[What needs to be done]:
Take from the listing each line that has the string "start".
================================
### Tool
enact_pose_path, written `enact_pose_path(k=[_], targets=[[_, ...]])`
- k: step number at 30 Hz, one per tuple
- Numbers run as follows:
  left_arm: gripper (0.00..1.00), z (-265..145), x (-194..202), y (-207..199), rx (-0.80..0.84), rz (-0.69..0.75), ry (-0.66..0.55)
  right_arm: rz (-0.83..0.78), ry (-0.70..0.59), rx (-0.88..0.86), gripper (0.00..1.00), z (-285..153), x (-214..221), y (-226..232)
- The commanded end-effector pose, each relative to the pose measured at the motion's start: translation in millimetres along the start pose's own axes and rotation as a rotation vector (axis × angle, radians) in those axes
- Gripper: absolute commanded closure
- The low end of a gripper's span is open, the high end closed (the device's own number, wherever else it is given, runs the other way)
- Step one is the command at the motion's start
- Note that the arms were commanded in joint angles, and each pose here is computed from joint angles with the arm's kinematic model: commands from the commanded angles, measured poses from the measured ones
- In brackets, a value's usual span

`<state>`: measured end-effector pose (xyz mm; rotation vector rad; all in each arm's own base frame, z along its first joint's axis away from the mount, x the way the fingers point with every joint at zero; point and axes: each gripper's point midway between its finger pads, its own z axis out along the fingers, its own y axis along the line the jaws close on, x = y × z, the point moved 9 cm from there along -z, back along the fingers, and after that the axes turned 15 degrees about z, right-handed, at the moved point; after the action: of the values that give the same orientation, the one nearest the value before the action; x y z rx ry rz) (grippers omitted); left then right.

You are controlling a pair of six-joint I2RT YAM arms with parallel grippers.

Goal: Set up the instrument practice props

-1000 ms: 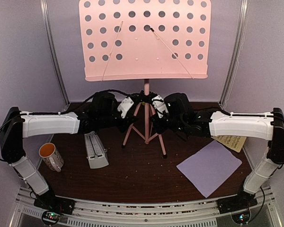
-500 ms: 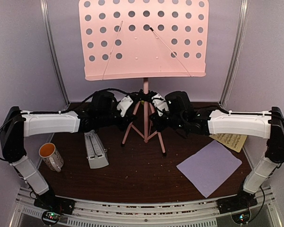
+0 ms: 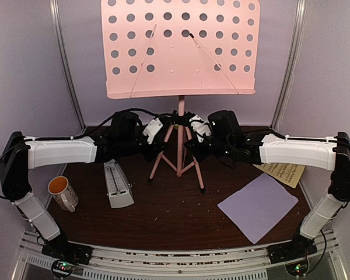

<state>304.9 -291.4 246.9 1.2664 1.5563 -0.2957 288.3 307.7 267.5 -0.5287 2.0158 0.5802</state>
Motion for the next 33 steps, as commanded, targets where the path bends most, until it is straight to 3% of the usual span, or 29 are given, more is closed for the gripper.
enact_pose_path(k=[1, 12, 33], targets=[[1.0, -20, 42, 36, -0.12, -0.07, 0.208, 0.076, 0.049, 0.241, 1.0, -26, -8, -55], [1.0, -14, 50, 36, -0.068, -0.136, 0.218, 0.089, 0.094, 0.219, 1.0, -26, -28, -55], [1.0, -33, 76, 21, -0.058, -0.141, 0.282, 0.106, 0.2, 0.269, 1.0, -53, 17, -73]])
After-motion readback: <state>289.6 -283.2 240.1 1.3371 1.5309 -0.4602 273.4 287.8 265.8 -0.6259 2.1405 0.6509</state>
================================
[Answer space]:
- The commanded end-effector pose, each relative to the pose measured at the motion's start: translation in millimetres along the start pose's own axes and rotation as a rotation vector (axis × angle, radians) in those axes
- Step one is the command at the motion's start

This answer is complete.